▶ EXERCISE BRIEF: Reproduce, word for word, every line starting at the line that contains "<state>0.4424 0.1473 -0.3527" and ending with the final line of the entries.

▶ DATA EXTRACT:
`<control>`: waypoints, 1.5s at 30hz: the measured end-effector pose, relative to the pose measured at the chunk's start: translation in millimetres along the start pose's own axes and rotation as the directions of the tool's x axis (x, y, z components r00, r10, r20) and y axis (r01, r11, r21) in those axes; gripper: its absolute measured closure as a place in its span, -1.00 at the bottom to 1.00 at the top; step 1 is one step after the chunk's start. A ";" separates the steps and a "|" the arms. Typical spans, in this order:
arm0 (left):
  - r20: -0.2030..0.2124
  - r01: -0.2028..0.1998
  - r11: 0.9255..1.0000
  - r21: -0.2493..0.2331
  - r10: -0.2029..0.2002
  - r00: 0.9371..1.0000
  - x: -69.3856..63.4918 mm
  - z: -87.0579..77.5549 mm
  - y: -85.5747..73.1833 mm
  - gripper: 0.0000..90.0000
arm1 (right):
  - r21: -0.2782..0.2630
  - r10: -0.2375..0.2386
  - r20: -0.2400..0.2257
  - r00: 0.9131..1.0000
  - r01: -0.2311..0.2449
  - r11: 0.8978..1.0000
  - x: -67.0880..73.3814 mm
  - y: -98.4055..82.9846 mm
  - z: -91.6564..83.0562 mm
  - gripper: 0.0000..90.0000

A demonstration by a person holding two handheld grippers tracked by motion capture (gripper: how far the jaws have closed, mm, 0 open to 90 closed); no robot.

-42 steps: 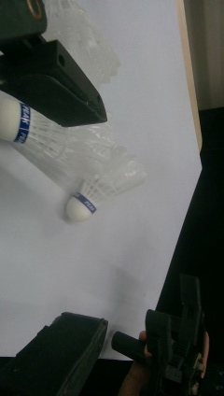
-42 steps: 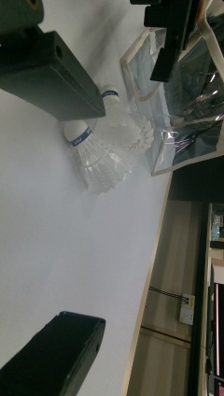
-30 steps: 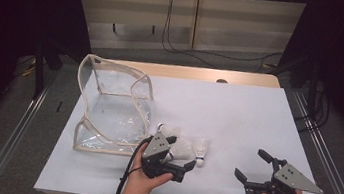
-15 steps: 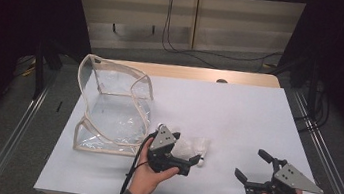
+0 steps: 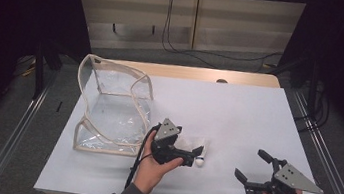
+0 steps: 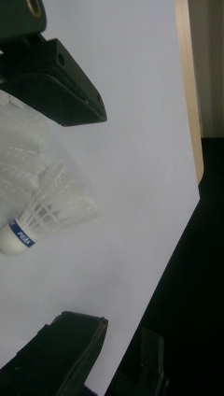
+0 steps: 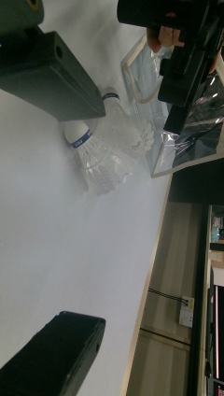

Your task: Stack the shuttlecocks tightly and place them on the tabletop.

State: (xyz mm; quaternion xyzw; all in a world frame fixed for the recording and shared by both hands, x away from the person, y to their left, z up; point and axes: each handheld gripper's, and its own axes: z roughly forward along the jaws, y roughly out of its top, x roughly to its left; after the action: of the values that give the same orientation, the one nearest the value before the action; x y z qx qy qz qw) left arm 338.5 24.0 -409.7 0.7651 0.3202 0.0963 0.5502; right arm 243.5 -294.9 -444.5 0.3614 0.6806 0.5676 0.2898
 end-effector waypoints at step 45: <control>-0.274 0.053 0.990 0.130 -0.015 0.962 32.4 31.7 10.7 -0.76 | -0.001 0.007 -0.015 1.000 -0.007 1.000 -1.0 -0.6 0.0 -0.98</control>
State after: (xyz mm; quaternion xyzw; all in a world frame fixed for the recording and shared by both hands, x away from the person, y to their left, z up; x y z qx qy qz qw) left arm 383.7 16.5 -418.5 0.7747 0.4118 0.1692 0.4491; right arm 244.0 -295.8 -445.1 0.3596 0.6812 0.5715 0.2830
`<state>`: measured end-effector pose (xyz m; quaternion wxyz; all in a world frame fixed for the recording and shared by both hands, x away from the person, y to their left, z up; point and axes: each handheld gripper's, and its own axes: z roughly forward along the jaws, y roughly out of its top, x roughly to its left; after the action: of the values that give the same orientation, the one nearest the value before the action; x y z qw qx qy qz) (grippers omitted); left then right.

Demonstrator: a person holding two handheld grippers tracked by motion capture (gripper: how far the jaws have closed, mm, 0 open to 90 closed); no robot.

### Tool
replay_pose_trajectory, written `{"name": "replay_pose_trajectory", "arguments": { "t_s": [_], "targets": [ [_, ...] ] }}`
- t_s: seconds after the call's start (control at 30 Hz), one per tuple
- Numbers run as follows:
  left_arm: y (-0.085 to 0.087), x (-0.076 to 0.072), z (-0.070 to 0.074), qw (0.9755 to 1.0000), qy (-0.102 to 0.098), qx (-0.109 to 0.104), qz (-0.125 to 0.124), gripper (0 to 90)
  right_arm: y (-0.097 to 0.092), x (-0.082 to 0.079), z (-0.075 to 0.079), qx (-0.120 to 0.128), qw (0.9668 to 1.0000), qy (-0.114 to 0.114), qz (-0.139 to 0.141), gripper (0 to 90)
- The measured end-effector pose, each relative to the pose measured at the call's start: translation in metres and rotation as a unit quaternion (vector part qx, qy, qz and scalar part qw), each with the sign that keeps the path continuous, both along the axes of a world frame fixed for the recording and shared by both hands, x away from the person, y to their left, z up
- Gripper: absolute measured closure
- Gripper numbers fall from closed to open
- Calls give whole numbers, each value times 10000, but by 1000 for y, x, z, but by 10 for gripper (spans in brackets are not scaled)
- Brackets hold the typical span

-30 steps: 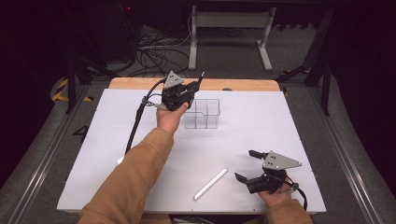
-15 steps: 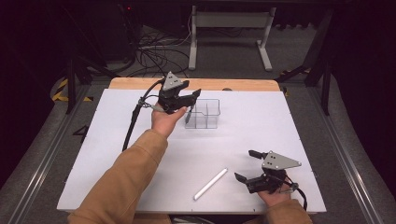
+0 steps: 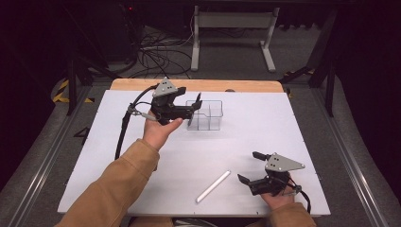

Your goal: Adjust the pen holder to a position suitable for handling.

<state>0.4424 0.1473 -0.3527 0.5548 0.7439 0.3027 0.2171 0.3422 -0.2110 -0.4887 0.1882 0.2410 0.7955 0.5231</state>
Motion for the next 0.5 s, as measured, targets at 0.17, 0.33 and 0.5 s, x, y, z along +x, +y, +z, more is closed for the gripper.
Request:
{"name": "replay_pose_trajectory", "arguments": {
  "t_s": [0.17, 0.33, 0.5],
  "targets": [
    [2, -14, 2, 9999, -3, 58, -141, 202, -1, 0, 0, -6, 10000, 3, -20, 34],
    [1, -29, 3, 9994, 4, 194, -299, 199, -1, 0, 0, -37, 10000, -7, -29, 34],
    [3, -35, -1, 9982, 307, 178, -479, 199, -2, 0, 0, -48, 10000, -18, -55, 34]
  ]
}}
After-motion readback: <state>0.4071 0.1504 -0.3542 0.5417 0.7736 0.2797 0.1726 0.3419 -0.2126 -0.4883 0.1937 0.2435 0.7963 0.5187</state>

▶ TASK OUTPUT:
<state>0.4424 0.1473 -0.3527 0.5548 0.7439 0.3027 0.2171 0.3422 -0.2110 -0.4887 0.1882 0.2410 0.7955 0.5231</state>
Motion for the next 0.5 s, as measured, targets at 0.17, 0.33 and 0.5 s, x, y, z along +x, +y, +z, more is closed for the gripper.
Request:
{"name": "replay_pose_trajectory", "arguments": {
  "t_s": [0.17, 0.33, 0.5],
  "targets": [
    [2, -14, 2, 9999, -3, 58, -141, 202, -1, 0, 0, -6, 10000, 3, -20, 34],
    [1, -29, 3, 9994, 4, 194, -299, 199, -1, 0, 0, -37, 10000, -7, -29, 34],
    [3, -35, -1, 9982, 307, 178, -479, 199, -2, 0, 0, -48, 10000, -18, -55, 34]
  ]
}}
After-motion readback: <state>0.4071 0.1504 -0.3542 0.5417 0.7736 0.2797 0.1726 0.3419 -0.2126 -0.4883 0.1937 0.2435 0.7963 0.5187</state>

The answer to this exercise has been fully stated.